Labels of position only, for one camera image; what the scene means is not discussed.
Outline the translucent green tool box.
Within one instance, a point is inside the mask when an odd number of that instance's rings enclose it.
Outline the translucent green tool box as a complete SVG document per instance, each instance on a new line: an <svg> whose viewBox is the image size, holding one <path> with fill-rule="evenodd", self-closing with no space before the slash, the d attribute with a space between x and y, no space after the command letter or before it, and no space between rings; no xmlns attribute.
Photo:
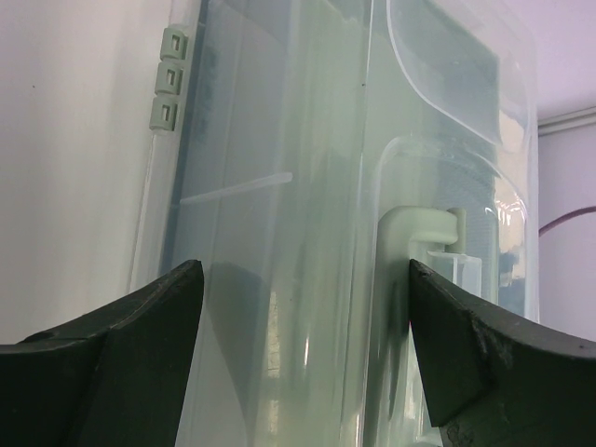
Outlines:
<svg viewBox="0 0 596 447"><path fill-rule="evenodd" d="M180 446L439 446L417 259L538 317L535 48L503 1L175 1L131 287L204 301Z"/></svg>

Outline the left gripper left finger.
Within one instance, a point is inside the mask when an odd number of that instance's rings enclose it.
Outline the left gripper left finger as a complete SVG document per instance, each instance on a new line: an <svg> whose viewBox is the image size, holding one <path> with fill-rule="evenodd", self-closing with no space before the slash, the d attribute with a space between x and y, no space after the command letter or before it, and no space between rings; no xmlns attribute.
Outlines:
<svg viewBox="0 0 596 447"><path fill-rule="evenodd" d="M5 446L172 446L204 292L199 261L1 348Z"/></svg>

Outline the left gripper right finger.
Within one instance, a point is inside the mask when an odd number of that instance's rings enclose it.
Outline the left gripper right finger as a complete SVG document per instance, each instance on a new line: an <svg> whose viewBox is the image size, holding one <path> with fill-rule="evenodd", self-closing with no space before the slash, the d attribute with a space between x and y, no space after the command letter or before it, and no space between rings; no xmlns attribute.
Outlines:
<svg viewBox="0 0 596 447"><path fill-rule="evenodd" d="M595 344L481 299L416 260L409 318L446 446L592 446Z"/></svg>

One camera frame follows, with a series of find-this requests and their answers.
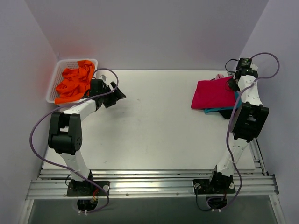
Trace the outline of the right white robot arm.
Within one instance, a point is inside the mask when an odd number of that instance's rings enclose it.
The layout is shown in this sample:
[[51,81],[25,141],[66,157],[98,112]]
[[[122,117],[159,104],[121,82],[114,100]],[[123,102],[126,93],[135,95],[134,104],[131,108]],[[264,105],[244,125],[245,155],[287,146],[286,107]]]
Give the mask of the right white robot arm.
[[224,181],[231,181],[235,172],[234,165],[249,143],[260,134],[268,117],[269,108],[261,102],[257,78],[258,73],[252,68],[252,59],[238,59],[233,80],[228,83],[240,92],[236,102],[241,102],[241,105],[233,110],[233,117],[229,121],[226,139],[228,151],[216,165],[213,177],[207,181],[209,190],[214,193],[224,188]]

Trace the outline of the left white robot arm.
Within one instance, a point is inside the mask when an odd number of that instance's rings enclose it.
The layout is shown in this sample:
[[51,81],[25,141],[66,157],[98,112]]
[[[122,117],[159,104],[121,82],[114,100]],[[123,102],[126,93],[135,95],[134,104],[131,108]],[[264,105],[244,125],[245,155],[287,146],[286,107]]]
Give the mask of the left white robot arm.
[[52,113],[48,137],[49,147],[63,158],[71,179],[79,182],[77,189],[84,196],[93,193],[94,183],[90,181],[91,171],[80,152],[83,143],[81,122],[101,106],[108,108],[126,98],[115,82],[107,85],[102,79],[92,79],[87,93],[89,98],[64,111]]

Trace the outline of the crimson red t-shirt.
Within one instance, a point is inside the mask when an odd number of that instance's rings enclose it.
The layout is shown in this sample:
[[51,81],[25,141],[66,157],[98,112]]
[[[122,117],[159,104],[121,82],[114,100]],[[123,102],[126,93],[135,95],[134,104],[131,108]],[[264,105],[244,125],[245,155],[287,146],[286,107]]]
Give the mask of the crimson red t-shirt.
[[196,110],[234,107],[238,93],[228,82],[232,77],[198,81],[191,108]]

********

■ **Work to be completed**: Every entry above is to be repeated word for word, with all pictures omitted.

■ **Written answer**:
Labels of position only, for one camera image; what the scene means is not discussed.
Outline the translucent green tool box.
Within one instance, a point is inside the mask when an odd number of that instance's rings enclose it.
Outline the translucent green tool box as a complete SVG document per instance, each instance on a new line: an <svg> whose viewBox is the image size, holding one <path> with fill-rule="evenodd", self-closing with no space before the slash, the d attribute with a space between x and y, no space after the command letter or before it, and no space between rings; no xmlns attribute.
Photo:
Outlines:
<svg viewBox="0 0 596 447"><path fill-rule="evenodd" d="M180 446L439 446L417 259L538 317L535 48L503 1L175 1L131 287L204 301Z"/></svg>

Outline the left gripper left finger.
Within one instance, a point is inside the mask when an odd number of that instance's rings enclose it.
Outline the left gripper left finger as a complete SVG document per instance, each instance on a new line: an <svg> whose viewBox is the image size, holding one <path> with fill-rule="evenodd", self-closing with no space before the slash, the d attribute with a space between x and y, no space after the command letter or before it, and no space between rings; no xmlns attribute.
Outlines:
<svg viewBox="0 0 596 447"><path fill-rule="evenodd" d="M5 446L172 446L204 292L199 261L1 348Z"/></svg>

Outline the left gripper right finger.
Within one instance, a point is inside the mask when an odd number of that instance's rings enclose it.
Outline the left gripper right finger as a complete SVG document per instance, each instance on a new line: an <svg> whose viewBox is the image size, holding one <path> with fill-rule="evenodd", self-closing with no space before the slash, the d attribute with a space between x and y, no space after the command letter or before it, and no space between rings; no xmlns attribute.
Outlines:
<svg viewBox="0 0 596 447"><path fill-rule="evenodd" d="M595 344L481 299L416 260L409 318L446 446L592 446Z"/></svg>

One camera frame follows, with a series of find-this requests and their answers.
Trace the outline of the right white robot arm.
Within one instance, a point is inside the mask when an odd number of that instance's rings enclose it.
The layout is shown in this sample:
[[51,81],[25,141],[66,157],[98,112]]
[[[122,117],[159,104],[121,82],[114,100]],[[123,102],[126,93],[135,95],[134,104],[131,108]],[[264,105],[244,125],[245,155],[287,146],[286,107]]]
Give the mask of the right white robot arm.
[[224,181],[231,181],[235,172],[234,165],[249,143],[260,134],[268,117],[269,108],[261,102],[257,78],[258,73],[252,68],[252,59],[238,59],[233,80],[228,83],[240,92],[236,102],[241,102],[241,105],[233,110],[233,117],[229,121],[226,139],[228,151],[216,165],[213,177],[207,181],[209,190],[214,193],[224,188]]

Trace the outline of the left white robot arm.
Within one instance, a point is inside the mask when an odd number of that instance's rings enclose it.
The layout is shown in this sample:
[[51,81],[25,141],[66,157],[98,112]]
[[[122,117],[159,104],[121,82],[114,100]],[[123,102],[126,93],[135,95],[134,104],[131,108]],[[264,105],[244,125],[245,155],[287,146],[286,107]]]
Give the mask of the left white robot arm.
[[52,113],[48,137],[49,147],[63,158],[71,179],[79,182],[77,189],[84,196],[93,193],[94,183],[90,181],[91,171],[80,152],[83,143],[81,122],[101,106],[108,108],[126,98],[115,82],[107,85],[102,79],[92,79],[87,93],[89,98],[64,111]]

Trace the outline of the crimson red t-shirt.
Within one instance, a point is inside the mask when an odd number of that instance's rings enclose it.
The layout is shown in this sample:
[[51,81],[25,141],[66,157],[98,112]]
[[[122,117],[159,104],[121,82],[114,100]],[[123,102],[126,93],[135,95],[134,104],[131,108]],[[264,105],[244,125],[245,155],[287,146],[286,107]]]
Give the mask of the crimson red t-shirt.
[[196,110],[234,107],[238,93],[228,82],[232,77],[198,81],[191,108]]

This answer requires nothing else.